United States District Court, E.D. Wisconsin

April 21, 2016

DAVID A. CLARKE, JR., Plaintiff,
CHRIS ABELE, Defendant.


J.P. Stadtmueller U.S. District Judge.

Political disputes are as old as government itself. See, e.g., Marbury v. Madison, 5 U.S. 137, 143, 2 L.Ed. 60 (1803). This matter presents an exemplar case.

On January 28, 2016, Milwaukee County Sheriff David Clarke (“Clarke”) filed this suit under 18 U.S.C. § 1983 against Milwaukee County Executive Chris Abele (“Abele”) in Milwaukee County Circuit Court claiming that Abele committed unlawful retaliation under the First Amendment during the county’s 2016 budget process. (Docket #1). Clarke sought “a judgment enjoining Executive Abele from using the County annual budget process to retaliate against County elected officials for speaking out on matters of public concern in violation of their First Amendment rights.” (Docket #1 at 7).

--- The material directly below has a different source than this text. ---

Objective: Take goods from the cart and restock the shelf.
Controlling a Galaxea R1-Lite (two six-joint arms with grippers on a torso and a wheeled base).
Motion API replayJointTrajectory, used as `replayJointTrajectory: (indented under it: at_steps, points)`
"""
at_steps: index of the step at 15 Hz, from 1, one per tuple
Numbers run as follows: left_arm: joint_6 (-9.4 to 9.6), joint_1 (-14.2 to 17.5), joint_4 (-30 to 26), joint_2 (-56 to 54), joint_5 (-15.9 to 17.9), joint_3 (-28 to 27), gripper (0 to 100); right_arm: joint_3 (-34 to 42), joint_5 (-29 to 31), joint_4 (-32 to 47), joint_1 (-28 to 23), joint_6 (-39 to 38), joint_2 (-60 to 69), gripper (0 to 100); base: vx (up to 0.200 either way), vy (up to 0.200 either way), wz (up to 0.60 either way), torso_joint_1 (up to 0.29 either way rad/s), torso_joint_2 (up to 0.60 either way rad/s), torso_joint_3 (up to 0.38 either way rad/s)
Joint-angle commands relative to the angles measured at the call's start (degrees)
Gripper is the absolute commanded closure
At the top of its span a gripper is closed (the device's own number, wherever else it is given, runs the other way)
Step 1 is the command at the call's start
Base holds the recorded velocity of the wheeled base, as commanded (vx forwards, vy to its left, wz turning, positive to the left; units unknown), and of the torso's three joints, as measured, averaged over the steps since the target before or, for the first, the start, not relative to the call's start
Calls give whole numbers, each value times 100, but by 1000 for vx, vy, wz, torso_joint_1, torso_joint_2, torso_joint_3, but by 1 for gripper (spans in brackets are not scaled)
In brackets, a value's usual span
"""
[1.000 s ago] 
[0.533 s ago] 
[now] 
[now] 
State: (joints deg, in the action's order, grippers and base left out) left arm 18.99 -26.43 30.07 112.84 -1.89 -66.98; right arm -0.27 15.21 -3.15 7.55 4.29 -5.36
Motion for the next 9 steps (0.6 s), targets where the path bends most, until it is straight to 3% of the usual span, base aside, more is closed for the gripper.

Pursuant to 28 U.S.C. § § 1331, 1441(a) & (b), and 1446, Abele removed the action to federal court. (Docket #1). Abele has likewise filed a motion to dismiss Clarke’s claim for injunctive relief pursuant to Federal Rule of Civil Procedure 12(b). (Docket #2). That motion is now fully briefed and ripe for adjudication. (Docket #3, #9, #10).

For the reasons described herein, the Court will grant Abele’s motion to dismiss this case. (Docket #2). Judgment will be entered accordingly.


Clarke’s complaint arises out of certain events that occurred during Milwaukee County’s 2016 budget approval process. (See generally Docket #1). In relevant part, Clarke had initially requested $109, 221, 269.00 for the Office of Sheriff for the 2016 fiscal year. (Docket #1 ¶ 9). Abele, however, submitted his recommended annual budget to the County Board of Supervisors (“the Board”), which included an allocation of $81, 709, 092.00 for Clarke’s office. (Docket #1 ¶ 10). When the Board received Abele’s proposal, it instead adopted an amendment which provided an additional $4, 000, 000.00 to the Office of the Sheriff. (Docket #1 ¶ 11).

On November 17, 2015, Abele exercised his statutory prerogative under Wis.Stat. § 59.17(5)-(6) and vetoed the Board’s $4, 000, 000.00 amendment. (Docket #1 ¶ 12). When Abele issued his decision, however, he explained the reason for his veto to the Board in the form of a memorandum. (Docket #1 ¶ 15). As quoted in relevant part in Clarke’s complaint, Abele stated that he was “vetoing this amendment because” he did not want to “raise property taxes by 1.4 percent to validate [Clarke] for his repeated incendiary comments and his out of touch views on criminal justice and our society.” (Docket #1 ¶ 15). Abele expressed his view that “[p]ublic insults and accusations don't make us safer. As public servants, our responsibility is not to make headlines, our responsibility is to make a difference.” (Docket #1 ¶ 15). He also went on to identify specific examples of Clarke’s “incendiary” comments, including Clarke calling “Black Lives Matter” protesters “sub-human creeps” and accusing African Americans of being uneducated, lazy, and morally bankrupt. (Docket #1 ¶ 15).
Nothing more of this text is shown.